A great thing about critical thinking is it allows us to have meaningful conversations about how different types of evidence may be collected to answer different questions, and that the final decision about the type of evidence which is collected will be determined by a range of considerations, including ethical and practical considerations. The Evidence-Based Medicine movement, which has been adopted more widely as Evidence-Based Practice, acknowledges the value and suitability of observational research. I've taught an undergraduate course for several years where we explicitly teach students that the "hierarchy of evidence" is not a rule, but an over-generalised heuristic. I still find it useful for introducing students to concepts like confounding and bias. I found this article to be weirdly antagonistic about the value of RCTs, and other triallist methodologies, in a way which is neither charitable nor particularly novel position to take! Which is a shame, because I think it would be more productive for us to realise the value in technologies which allow for the collection of evidence to address research questions which have been (historically) difficult to address. That is to say, rather than trying usurp RCTs at the top of the study design pyramid, wouldn't it be better to work together and see what novel methodologies may emerge?
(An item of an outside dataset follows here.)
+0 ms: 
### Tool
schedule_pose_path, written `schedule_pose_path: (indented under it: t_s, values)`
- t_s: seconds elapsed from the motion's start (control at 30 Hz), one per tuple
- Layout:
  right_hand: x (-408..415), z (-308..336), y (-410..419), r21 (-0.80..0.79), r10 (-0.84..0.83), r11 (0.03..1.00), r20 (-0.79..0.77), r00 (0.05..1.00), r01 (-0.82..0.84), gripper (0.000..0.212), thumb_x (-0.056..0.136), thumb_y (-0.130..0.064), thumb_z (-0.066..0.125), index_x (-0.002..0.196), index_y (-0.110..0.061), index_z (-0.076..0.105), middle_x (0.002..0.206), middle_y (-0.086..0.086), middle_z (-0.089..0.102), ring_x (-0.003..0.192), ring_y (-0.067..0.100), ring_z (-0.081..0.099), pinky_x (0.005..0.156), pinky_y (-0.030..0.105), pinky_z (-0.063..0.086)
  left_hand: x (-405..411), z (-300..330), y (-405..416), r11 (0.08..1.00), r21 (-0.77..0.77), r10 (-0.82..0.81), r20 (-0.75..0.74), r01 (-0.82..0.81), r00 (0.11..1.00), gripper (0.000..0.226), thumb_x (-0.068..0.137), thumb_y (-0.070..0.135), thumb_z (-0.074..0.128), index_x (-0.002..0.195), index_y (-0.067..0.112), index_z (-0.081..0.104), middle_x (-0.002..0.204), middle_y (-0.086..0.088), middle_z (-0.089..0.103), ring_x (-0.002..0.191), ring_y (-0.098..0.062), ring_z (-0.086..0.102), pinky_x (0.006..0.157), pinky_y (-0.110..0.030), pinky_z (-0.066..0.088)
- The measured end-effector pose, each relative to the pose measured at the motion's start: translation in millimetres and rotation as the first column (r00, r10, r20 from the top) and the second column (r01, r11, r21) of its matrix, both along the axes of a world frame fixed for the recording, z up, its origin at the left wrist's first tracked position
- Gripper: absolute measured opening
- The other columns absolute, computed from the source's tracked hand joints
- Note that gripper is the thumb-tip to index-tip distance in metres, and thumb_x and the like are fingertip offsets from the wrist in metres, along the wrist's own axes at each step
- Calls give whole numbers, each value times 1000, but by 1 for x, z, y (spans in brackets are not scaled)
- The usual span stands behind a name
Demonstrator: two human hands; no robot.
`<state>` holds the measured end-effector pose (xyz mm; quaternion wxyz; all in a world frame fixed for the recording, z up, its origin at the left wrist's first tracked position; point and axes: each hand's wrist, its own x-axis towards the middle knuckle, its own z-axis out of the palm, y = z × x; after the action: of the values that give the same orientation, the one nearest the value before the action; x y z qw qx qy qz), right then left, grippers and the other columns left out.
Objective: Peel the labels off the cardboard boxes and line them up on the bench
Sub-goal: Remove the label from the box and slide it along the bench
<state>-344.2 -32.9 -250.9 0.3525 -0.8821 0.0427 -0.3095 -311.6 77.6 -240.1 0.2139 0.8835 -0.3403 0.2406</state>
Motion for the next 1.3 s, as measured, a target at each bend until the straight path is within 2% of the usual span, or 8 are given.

Public Service Announcement: epidemiologists are commenting on this article outside of Substack because it has clear technical deficiencies and you should not believe everything you read. In general, we all agree that RCT are not a one-size-fit-all solution and recognize the value of causal inference, but this article is glossing over technical issues found in observational design that cannot be solved by adding more computer power and controlling as much as you can.
The general topic you would want to address (or Google) is **variable selection for causal inference**. In short, you have to mitigate the risk of controlling for variables you should *not* control for (colliders).
Interesting and provacative. I’ve certainly seen some medical labs explore causal inference methods to get more bang for their buck on their observational data.
The placebo/confounding effects are non trivial in certain intervention designs. One example is psychedelics, where it is impossible to create a placebo (and perhaps this is part of the therapeutic effect). Further, protocols like therapy are distinct from more deterministic agents like medications, which arguably necessitates a more dynamic and updating version of an RCT.
The classic criticism of adjusting for confounders, as an alternative to RCTs, is that if there's any meaningful confounder not captured by your data you're just SOL-- and the confounder you haven't thought of looking for is exactly the one you should be most worried about. I wish this article had offered a real solution to that rather than just waving its hands vaguely at larger bodies of evidence and more advanced statistical techniques.